Ciência e tecnologia asseguradas em SP – Opinião | O Estado de S. Paulo

O Estado paulista atende às necessidades econômicas e científicas impostas pela pandemia

O governo de São Paulo decidiu retirar do projeto do Orçamento de 2021 uma proposta de Desvinculação da Receita Orçamentária nos repasses feitos pelo Tesouro à Fundação de Amparo à Pesquisa (Fapesp), que representaria uma redução de cerca de 30% (R$ 454 milhões) nas suas verbas. Ao lado do presidente da Fapesp, Marco Antonio Zago, o governador João Doria anunciou a retirada, declarando ter sido estabelecida uma “produtiva reunião para somar forças em investimentos na pesquisa, na ciência e na tecnologia”. Zago complementou: “É uma decisão sábia direcionar recursos para o desenvolvimento do Estado de São Paulo com base na ciência e na tecnologia”.

O caso ilustra os dilemas fiscais gerados pela pandemia e a necessidade de negociações políticas embasadas em análises técnicas para solucioná-los.

A medida integrava o plano de ajuste fiscal proposto pelo governo estadual em agosto para enfrentar a queda de arrecadação e aumento de despesas. Em outubro, o plano foi aprovado pela Assembleia, após o governo negociar com os deputados alguns destaques. Um deles foi a retirada do repasse do saldo superavitário das universidades estaduais, que implicaria um corte de R$ 1 bilhão nessas instituições. Agora, decidiu-se também pela manutenção da integralidade dos recursos previstos à Fapesp.

Não se pode dizer que os cortes propostos pela Secretaria da Fazenda carecessem de motivações razoáveis. Como justificou à época o líder do governo na Assembleia, Carlos Pignatari (PSDB), “sob os efeitos econômicos, a queda abrupta das receitas públicas e a perspectiva de um 2021 difícil com arrecadação em lenta recuperação e despesas crescentes, o governo racionaliza e realoca recursos do Orçamento para fazer frente ao déficit previsto de R$ 10,4 bilhões”. Em tempos de crise, esse esforço de racionalização é indispensável para garantir os salários de professores, policiais, médicos e outros servidores, além de programas assistenciais aos mais vulneráveis.
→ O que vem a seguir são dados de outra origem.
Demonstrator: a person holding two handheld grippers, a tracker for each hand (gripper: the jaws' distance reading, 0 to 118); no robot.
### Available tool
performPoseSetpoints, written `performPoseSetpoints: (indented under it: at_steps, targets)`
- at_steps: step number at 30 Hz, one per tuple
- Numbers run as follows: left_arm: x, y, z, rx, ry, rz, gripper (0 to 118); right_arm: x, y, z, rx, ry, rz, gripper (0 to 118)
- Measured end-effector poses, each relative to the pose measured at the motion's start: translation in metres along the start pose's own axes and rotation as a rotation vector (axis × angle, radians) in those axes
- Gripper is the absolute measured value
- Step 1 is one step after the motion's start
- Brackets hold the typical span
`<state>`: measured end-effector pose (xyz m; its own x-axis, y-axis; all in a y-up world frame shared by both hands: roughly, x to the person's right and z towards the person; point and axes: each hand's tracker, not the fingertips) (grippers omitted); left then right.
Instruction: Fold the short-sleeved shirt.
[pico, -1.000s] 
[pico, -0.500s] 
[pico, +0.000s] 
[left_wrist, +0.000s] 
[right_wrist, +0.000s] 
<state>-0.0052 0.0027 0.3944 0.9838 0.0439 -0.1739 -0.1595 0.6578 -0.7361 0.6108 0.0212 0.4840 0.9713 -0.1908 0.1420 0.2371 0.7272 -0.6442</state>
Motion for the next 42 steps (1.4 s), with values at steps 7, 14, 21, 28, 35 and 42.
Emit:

Por outro lado, não se pode menosprezar as apreensões da comunidade científica em relação aos prejuízos para uma instituição que há 60 anos é um reputado polo de eficiência e excelência.

Conforme a Constituição estadual, o Estado tem de destinar pelo menos 1% de sua receita tributária à Fapesp. Desse total, o órgão só pode gastar até 5% com custeio. Os restantes 95% devem ser aplicados em bolsas de estudo e projetos científicos. Foi justamente essa arquitetura orçamentária que transformou o Estado de São Paulo no principal motor do desenvolvimento científico e tecnológico do País.

O financiamento da Fapesp é tanto mais importante em face da condução errática, para dizer o mínimo, do governo federal em relação à pesquisa e desenvolvimento. Neste ano, por exemplo, o Ministério da Ciência, Tecnologia e Inovações excluiu, por razões arbitrárias e ideológicas, as ciências humanas da lista de prioridades do Conselho Nacional de Desenvolvimento Científico e Tecnológico (CNPq).

A Fapesp, por sua vez, apesar de todas as dificuldades econômicas, conseguiu ampliar em 2019 o financiamento de programas estratégicos, destinando R$ 594,4 milhões para as ciências da vida; R$ 413,2 milhões para as ciências exatas e engenharias; R$ 126 milhões para projetos interdisciplinares; e R$ 123,3 milhões para as ciências humanas e sociais. A fundação também fomentou projetos de duração de 5 a 10 anos desenvolvidos por universidades públicas em parcerias com empresas de porte mundial, em pesquisas que envolvem gerenciamento de reservatórios, produção de petróleo e gás, inteligência artificial e controle biológico de pragas que afetam a produção agrícola.

A pandemia provocou um choque brutal nas contas públicas, exigindo medidas severas de contenção orçamentária, mas também despertou as esperanças de toda a população na ciência. Ao propor um plano rigoroso de ajuste fiscal e, ao mesmo tempo, preservar os investimentos em pesquisa e desenvolvimento, o Estado de São Paulo mostra estar atento às duas demandas.